La seconde campagne de travaux d’importance a été effectuée au début du XVIIIe siècle. La chapelle a été doublée en longueur, la charpente et les ouvertures refaites. De la période moderne datent aussi une petite porte côté rue, légèrement décalée par rapport à l'ouverture actuelle et le sol de grandes dalles de schiste scellées à l'argile, puis de grands panneaux composés de petits carreaux sur pointe entourés eux-mêmes de grands carreaux de terre cuite, d'ardoise ou de calcaire. Le niveau du sol a été très peu modifié au fil du temps. La base d'un autel contre le mur du chevet semble avoir été abandonnée au profit d'un grand retable éloigné de deux mètres du mur de ce dernier. Quelques vestiges sculptés en ont été récupérés dans les murs de cloisonnement lorsque la chapelle est devenue une maison d'habitation à la Révolution. On en voit des éléments dans une grande niche à gauche de l’ancien chœur. L'espace en arrière de ce retable servait de sacristie. Devenue la succursale de la paroisse de la Trinité, avec un vicaire résidant sur place dans le courant du XVIIIe siècle, on y pratiquait de nombreuses inhumations. Une cinquantaine de tombes a été repérée sur une surface de 136 m2, mais seulement 32 ont pu être fouillées. La concentration des tombes s'avère plus importante du côté du chœur. Deux sépultures ont été identifiées contre la barrière de chœur au centre comme appartenant à des prêtres dont la tête était orientée à l'est.

Aucune tombe ne peut être vraiment attribuée au Moyen Âge, les inhumations modernes ayant presque totalement remanié le sol de la chapelle. L'étude anthropologique a été complétée par le dépouillement des registres de sépultures de la Trinité qui montre que la chapelle et le cimetière ont été particulièrement utilisés avec une trentaine d'inhumations en moyenne par an jusqu'en 1783. La chapelle de la léproserie Saint-Lazare, conservée et transformée au XVIIIe siècle, commençait à acquérir une autonomie paroissiale, ce dont témoigne la fouille.

 

Chapelle Saint Lazare, dessin de Jean Ballain, 1716, bibliothèque municipale d'Angers, cliché Bruno Rousseau
Dessin de Jean Ballain, 1716, bibliothèque municipale d'Angers, cliché Bruno Rousseau

Un équipement culturel depuis 2009

Plus de quinze ans après son inscription au titre des Monuments historiques en 1992, l’ancienne chapelle a fait l’objet d’une restauration sous la direction de Valérie Legrand, architecte du patrimoine. Ces travaux prennent logiquement appui sur l’état du XVIIIe siècle. Les témoins conservés sous l’enduit ciment et le dessin par Ballain ont permis de refaire la porte principale d’entrée, les ouvertures côté rue ainsi que les contreforts qui avaient disparu. Cependant ont été conservés comme témoins archéologiques, les vestiges de baies romanes ainsi que la plupart des éléments dégagés par l’étude archéologique du bâti dont les trous de boulin.

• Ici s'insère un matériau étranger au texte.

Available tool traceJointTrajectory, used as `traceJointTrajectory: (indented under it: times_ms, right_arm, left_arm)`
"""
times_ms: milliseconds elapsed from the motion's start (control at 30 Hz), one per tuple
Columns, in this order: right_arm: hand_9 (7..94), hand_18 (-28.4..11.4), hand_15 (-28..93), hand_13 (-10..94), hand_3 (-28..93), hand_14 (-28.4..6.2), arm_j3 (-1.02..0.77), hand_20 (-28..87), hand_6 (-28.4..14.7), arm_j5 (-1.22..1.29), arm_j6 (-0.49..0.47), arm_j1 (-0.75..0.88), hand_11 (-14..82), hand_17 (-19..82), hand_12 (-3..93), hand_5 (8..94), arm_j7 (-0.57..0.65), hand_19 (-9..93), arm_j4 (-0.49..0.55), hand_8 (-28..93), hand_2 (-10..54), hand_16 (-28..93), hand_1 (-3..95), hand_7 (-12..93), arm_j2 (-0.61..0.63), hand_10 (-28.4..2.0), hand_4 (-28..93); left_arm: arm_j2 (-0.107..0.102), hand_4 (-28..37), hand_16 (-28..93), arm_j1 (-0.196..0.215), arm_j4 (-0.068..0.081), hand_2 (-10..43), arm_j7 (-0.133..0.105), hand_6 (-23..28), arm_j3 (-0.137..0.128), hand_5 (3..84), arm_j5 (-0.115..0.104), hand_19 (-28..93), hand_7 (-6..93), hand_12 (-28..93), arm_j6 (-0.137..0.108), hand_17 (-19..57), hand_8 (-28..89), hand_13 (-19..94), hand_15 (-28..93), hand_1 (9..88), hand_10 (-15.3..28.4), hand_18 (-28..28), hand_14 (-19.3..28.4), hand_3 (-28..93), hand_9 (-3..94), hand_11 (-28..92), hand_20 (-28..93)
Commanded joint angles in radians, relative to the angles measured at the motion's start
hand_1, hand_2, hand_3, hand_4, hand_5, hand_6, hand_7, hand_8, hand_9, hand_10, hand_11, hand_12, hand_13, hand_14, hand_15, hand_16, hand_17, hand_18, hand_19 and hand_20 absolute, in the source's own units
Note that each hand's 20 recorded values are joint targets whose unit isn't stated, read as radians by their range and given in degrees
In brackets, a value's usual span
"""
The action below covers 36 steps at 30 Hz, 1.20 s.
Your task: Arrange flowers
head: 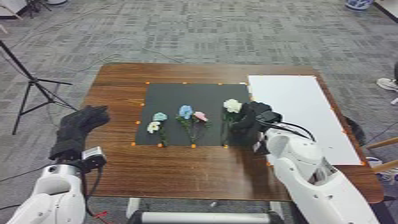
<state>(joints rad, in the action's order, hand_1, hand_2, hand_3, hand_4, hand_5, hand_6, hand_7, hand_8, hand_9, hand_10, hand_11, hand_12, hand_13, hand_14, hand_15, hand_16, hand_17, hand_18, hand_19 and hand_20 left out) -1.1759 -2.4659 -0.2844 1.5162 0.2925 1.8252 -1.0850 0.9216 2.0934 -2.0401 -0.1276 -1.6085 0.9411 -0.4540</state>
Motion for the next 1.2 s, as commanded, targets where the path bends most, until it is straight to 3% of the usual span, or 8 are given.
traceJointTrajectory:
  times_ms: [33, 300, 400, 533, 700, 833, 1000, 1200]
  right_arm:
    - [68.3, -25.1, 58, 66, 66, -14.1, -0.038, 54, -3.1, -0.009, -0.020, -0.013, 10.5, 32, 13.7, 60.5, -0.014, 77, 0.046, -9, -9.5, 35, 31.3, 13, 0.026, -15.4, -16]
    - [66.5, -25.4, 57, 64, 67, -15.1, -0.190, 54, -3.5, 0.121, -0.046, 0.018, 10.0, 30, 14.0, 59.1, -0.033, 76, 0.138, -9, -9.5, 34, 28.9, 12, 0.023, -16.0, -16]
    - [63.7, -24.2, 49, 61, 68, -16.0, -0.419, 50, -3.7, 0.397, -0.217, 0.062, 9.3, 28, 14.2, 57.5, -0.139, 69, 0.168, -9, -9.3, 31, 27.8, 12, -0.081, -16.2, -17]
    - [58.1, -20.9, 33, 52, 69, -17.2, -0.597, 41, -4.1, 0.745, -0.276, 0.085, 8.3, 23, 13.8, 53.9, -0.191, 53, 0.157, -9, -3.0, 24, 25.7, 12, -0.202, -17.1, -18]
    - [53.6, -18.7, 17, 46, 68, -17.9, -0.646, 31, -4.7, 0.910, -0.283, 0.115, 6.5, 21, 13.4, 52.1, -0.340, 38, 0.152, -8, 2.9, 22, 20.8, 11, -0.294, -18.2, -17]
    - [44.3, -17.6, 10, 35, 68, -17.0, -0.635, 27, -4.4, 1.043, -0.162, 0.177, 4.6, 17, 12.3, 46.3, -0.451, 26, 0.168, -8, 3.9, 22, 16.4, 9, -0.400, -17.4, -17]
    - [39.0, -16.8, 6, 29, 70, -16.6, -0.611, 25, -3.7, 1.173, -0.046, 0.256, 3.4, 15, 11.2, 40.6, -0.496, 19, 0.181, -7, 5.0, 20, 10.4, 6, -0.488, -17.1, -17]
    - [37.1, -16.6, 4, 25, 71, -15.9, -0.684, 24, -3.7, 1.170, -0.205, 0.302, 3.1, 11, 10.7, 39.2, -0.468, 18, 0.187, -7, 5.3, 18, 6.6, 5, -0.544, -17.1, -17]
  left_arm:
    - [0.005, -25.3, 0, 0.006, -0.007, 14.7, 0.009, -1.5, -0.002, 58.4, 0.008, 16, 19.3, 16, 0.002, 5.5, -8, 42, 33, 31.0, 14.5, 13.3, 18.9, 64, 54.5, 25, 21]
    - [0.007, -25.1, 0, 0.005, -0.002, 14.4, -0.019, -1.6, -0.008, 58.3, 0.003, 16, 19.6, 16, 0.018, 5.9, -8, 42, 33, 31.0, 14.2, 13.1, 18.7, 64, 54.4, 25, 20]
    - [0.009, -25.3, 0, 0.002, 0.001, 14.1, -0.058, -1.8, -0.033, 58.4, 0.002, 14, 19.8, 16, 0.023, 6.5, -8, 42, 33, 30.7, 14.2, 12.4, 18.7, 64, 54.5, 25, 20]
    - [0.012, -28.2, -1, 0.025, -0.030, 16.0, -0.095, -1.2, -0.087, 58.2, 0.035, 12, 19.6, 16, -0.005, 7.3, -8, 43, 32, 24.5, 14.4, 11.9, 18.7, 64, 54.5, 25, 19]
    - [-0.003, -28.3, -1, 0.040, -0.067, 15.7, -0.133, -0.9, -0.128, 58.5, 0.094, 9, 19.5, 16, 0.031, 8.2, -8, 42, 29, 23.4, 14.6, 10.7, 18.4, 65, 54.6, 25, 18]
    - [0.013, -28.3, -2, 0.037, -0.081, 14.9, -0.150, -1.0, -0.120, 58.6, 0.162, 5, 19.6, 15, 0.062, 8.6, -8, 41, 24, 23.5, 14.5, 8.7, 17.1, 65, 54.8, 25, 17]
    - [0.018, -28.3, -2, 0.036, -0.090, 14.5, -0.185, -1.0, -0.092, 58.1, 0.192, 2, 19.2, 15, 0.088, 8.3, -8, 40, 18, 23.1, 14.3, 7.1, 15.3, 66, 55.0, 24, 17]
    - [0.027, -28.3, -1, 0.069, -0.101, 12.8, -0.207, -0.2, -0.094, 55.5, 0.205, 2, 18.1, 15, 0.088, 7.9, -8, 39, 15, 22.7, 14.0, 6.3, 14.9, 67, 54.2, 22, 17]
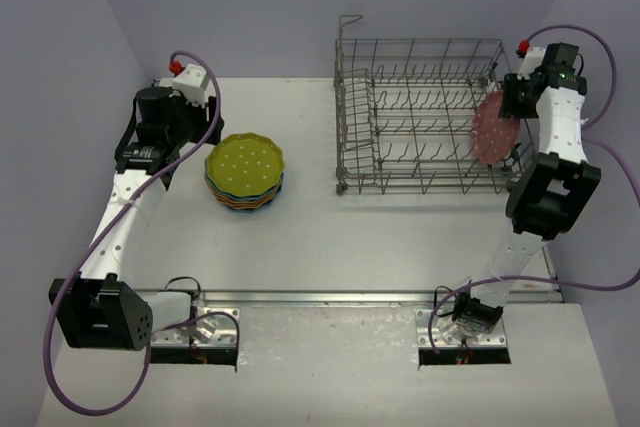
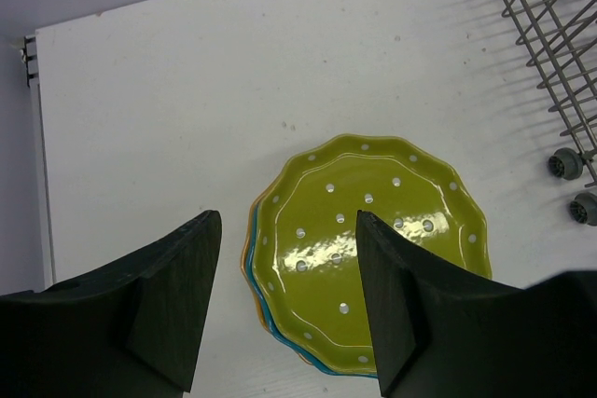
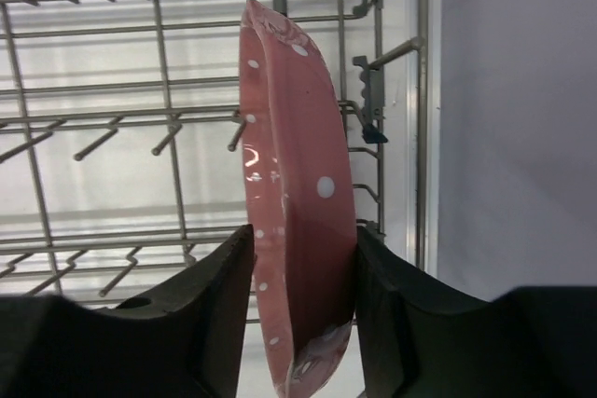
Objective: Unload the plates from the dish rack
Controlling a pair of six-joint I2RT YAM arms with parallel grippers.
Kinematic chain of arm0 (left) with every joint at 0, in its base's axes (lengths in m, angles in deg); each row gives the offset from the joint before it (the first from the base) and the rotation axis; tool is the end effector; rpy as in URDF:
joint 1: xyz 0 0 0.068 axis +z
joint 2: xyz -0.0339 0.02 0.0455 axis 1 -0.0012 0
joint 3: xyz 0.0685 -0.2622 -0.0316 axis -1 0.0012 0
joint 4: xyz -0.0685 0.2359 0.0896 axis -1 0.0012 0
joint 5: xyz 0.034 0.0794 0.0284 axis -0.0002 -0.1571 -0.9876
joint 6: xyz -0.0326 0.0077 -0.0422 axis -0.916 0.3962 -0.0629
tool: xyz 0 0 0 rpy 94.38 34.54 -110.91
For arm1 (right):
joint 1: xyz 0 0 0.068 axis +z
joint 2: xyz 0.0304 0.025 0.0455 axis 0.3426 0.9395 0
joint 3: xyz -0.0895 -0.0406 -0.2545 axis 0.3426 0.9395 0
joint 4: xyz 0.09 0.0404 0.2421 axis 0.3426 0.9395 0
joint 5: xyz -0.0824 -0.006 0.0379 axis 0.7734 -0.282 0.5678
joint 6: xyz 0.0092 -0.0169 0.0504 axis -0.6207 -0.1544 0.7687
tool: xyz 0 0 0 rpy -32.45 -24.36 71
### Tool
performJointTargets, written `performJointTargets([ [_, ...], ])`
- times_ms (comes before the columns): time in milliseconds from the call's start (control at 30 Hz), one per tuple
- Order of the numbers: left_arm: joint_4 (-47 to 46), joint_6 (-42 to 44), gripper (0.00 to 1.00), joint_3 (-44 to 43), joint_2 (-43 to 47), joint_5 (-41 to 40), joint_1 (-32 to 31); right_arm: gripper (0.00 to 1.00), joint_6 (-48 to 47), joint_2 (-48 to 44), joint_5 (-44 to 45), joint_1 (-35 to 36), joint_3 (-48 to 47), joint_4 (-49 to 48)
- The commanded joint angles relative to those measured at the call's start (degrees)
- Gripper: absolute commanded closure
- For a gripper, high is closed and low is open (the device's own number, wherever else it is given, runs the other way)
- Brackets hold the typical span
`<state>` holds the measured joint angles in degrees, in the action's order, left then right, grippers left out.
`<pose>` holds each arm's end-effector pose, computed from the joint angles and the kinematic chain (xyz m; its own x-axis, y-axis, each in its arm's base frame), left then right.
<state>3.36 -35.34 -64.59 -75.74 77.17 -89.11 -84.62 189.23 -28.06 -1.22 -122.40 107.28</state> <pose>0.2734 -0.0027 0.3586 -0.3591 0.1949 -0.9127 0.2351 0.9653 0.1136 0.4224 -0.1595 0.3005 -0.7395 0.1511 -0.6560 0.1917 0.9814 0.0099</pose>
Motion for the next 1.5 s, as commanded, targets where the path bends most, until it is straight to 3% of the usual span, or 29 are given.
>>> performJointTargets([
  [0, -2.67, -0.79, 0.43, -0.09, 0.95, 1.17, -0.2, 0.57, 1.66, -4.3, -7.51, 1.85, 2.0, 0.46],
  [600, -0.29, -3.32, 0.43, -3.52, -0.29, 1.55, -1.09, 0.6, 2.83, -0.33, 0.14, 2.71, 7.92, -6.27],
  [700, 0.08, -4.14, 0.43, -4.42, -0.49, 1.55, -2.01, 0.67, 2.81, -1.07, 0.91, 2.64, 8.51, -6.81],
  [867, 0.33, -5.5, 0.43, -4.42, -0.57, 1.38, -2.75, 0.93, 3.06, -4.52, 1.74, 2.71, 8.71, -7.15],
  [967, 0.53, -5.88, 0.42, -4.81, -0.57, 1.28, -2.93, 1.0, 3.21, -6.87, 2.08, 2.71, 7.55, -7.23],
  [1467, 3.17, -8.87, 0.37, -7.99, -1.09, 3.99, -3.02, 1.0, 6.34, -18.93, -6.62, 2.54, -4.15, -5.83],
])
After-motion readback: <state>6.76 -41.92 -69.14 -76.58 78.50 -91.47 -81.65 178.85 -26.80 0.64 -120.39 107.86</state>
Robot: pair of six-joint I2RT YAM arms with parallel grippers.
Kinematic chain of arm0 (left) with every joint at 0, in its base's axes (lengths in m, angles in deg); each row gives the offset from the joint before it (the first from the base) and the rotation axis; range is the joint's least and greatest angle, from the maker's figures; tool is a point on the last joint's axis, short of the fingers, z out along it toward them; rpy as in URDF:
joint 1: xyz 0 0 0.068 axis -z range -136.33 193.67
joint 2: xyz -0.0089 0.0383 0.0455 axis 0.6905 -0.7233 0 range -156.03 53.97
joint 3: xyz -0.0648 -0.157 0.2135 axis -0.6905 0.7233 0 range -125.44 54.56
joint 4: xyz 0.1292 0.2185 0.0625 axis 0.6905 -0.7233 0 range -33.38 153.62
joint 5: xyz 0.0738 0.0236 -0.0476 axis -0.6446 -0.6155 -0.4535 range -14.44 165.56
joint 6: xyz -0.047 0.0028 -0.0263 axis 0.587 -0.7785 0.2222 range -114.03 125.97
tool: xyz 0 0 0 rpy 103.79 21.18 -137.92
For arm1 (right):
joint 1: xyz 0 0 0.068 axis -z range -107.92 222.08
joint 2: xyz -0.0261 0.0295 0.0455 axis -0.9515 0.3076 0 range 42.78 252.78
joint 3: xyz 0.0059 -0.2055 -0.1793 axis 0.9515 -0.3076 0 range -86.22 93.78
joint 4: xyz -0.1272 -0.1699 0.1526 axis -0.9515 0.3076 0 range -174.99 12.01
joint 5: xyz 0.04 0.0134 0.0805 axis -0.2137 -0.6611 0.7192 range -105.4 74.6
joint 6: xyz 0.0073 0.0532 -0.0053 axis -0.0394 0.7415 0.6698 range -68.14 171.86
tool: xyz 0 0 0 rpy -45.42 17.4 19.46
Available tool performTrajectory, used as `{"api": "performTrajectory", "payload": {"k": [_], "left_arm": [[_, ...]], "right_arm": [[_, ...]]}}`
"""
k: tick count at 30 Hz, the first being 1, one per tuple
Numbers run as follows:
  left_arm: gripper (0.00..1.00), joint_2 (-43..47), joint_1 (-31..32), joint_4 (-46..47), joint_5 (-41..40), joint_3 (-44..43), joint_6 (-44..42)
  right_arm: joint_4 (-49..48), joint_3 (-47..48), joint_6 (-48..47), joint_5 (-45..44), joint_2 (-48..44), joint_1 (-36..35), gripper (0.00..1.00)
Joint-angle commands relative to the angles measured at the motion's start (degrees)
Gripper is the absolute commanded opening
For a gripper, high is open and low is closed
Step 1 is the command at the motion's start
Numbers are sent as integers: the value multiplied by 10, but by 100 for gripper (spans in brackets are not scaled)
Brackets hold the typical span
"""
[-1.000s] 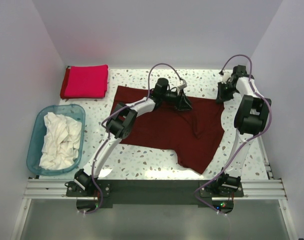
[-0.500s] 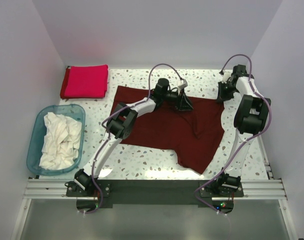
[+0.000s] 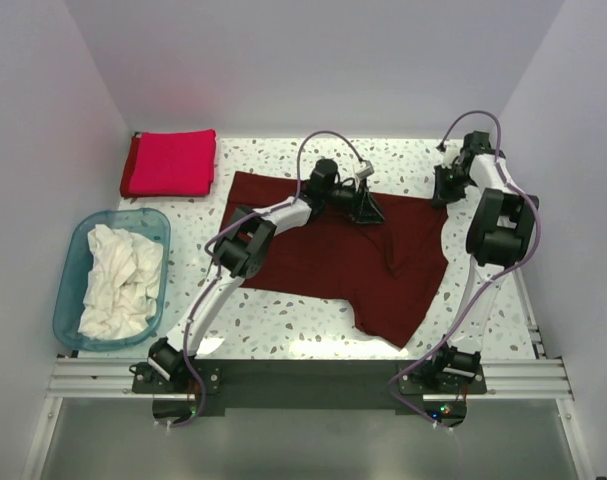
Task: Fold and stack the t-shirts
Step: Fold the tshirt
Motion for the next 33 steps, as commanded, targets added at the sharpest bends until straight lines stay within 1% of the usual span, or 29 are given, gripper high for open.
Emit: {"api": "performTrajectory", "payload": {"k": [1, 6, 10, 11, 13, 14, 15, 16, 18, 22, 26, 33], "left_arm": [[46, -8, 2, -5, -4, -13, 19], [45, -8, 3, -5, -3, -12, 22], [39, -8, 5, -2, 7, -12, 23], [33, -8, 6, 0, 11, -12, 23], [27, -5, 6, 19, 23, -4, 26], [19, -1, 6, 31, 29, 2, 28], [16, 4, 6, 39, 36, 14, 30], [10, 7, 6, 53, 41, 17, 31], [0, 19, 5, 78, 55, 36, 42], [0, 53, -1, 169, 53, 96, 66], [0, 86, -6, 213, 59, 156, 65], [0, 141, -11, 217, 69, 225, 21]], "right_arm": [[-2, 22, 5, -11, 4, 2, 10], [-2, 23, 7, -11, 4, 2, 10], [-1, 23, 7, -11, 3, 2, 10], [-2, 22, 7, -12, 3, 2, 10], [-3, 21, 6, -16, 4, 2, 10], [-2, 21, 6, -17, 5, 2, 10], [-2, 21, 5, -19, 5, 2, 10], [-2, 20, 5, -21, 6, 2, 10], [-4, 19, 5, -23, 6, 1, 9], [-5, 19, 4, -29, 9, 2, 9], [-6, 17, 1, -36, 12, 2, 9], [-7, 17, -2, -50, 21, 2, 8]]}}
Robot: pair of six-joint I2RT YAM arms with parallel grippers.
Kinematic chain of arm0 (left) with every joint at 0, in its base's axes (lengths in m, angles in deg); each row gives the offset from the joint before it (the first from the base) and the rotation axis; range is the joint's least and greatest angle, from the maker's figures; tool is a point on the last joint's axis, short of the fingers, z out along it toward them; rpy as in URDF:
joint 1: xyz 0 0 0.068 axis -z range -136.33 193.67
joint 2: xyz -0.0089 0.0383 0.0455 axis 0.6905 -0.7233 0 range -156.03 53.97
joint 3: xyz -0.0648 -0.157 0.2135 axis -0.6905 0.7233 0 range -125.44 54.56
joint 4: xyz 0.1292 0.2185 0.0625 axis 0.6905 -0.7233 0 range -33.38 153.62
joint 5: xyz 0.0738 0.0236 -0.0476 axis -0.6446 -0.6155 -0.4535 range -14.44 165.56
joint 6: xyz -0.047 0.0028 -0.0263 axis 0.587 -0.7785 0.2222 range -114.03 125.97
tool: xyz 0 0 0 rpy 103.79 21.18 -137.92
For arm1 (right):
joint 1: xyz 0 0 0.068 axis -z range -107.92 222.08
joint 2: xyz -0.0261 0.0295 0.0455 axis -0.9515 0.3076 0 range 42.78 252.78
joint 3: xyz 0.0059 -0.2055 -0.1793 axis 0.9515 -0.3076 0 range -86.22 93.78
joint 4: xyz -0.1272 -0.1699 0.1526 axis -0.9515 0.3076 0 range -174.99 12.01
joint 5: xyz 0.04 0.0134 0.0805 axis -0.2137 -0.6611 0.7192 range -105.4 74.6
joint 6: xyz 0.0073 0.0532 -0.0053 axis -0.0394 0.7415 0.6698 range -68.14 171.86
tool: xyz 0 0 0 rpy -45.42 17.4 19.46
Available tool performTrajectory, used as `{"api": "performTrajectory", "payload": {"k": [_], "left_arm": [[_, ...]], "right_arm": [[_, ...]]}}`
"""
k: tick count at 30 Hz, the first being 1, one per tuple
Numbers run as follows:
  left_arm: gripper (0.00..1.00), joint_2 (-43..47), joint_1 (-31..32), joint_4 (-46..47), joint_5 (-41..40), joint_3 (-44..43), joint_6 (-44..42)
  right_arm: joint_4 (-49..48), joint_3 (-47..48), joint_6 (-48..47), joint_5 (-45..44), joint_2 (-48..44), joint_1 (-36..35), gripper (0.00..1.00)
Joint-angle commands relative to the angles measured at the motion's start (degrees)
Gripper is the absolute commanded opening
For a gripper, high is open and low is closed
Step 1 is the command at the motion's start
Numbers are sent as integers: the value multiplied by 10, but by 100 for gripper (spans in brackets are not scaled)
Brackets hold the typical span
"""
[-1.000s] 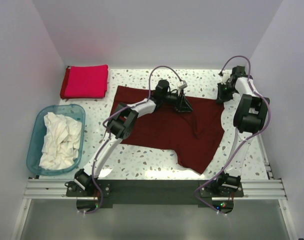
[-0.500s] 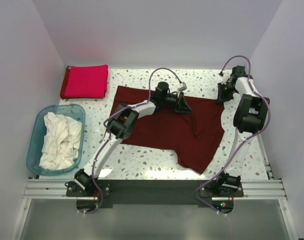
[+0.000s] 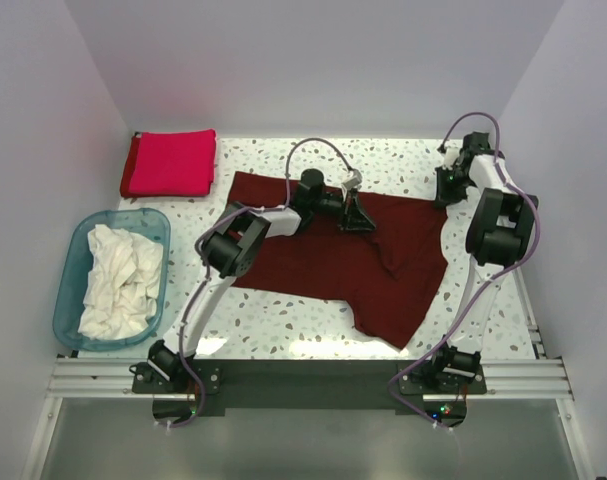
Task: Fold and stack the t-shirts
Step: Fold the tshirt
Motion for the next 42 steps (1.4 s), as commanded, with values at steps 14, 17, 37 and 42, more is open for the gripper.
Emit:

L’espace intérieur, dégagé de tous les cloisonnements a permis de retrouver le volume initial. Le lambris enduit auparavant sur le seul chœur a été reconstitué aussi sur toute la nef. Le clocheton dont seule la base charpentée existait, a lui aussi été restitué. Les vitraux contemporains du maître-verrier Eric Boucher de Seiches-sur-le-Loir ont fait l’objet d’un concours par les habitants du quartier.

Vue intérieure de la chapelle Saint-Lazare © Frédéric Chobard
Vue intérieure de la chapelle Saint-Lazare © Frédéric Chobard

A l’entrée, une extension contemporaine mais traitée en schiste referme l’enclos initial. Reliée à la chapelle par un sas de verre surmonté d’une pergola, elle permet ainsi une utilisation facilitée de la chapelle comme lieu d’expositions et de rencontres. Sa conception, que l’on doit à l’architecte Sophie Seigneurin, assure une transition entre la chapelle et les récents immeubles collectifs.
A noter, une sculpture du XVe siècle représentant sans doute saint Maurice, exposée dans le chœur a été restaurée grâce au financement de l’association Renaissance de la chapelle Saint-Lazare.

 

 

Statue de saint Maurice (?), XVe siècle © Frédéric Chobard

Glossaire:

*Léproserie : Établissement hospitalier qui accueille et isole les lépreux.
*Piédroit : Jambage d'une porte ou d'une baie.
*Succursale : Chapelle dépendante d'une église paroissiale qui accueille les fidèles d'un secteur éloigné de la paroisse.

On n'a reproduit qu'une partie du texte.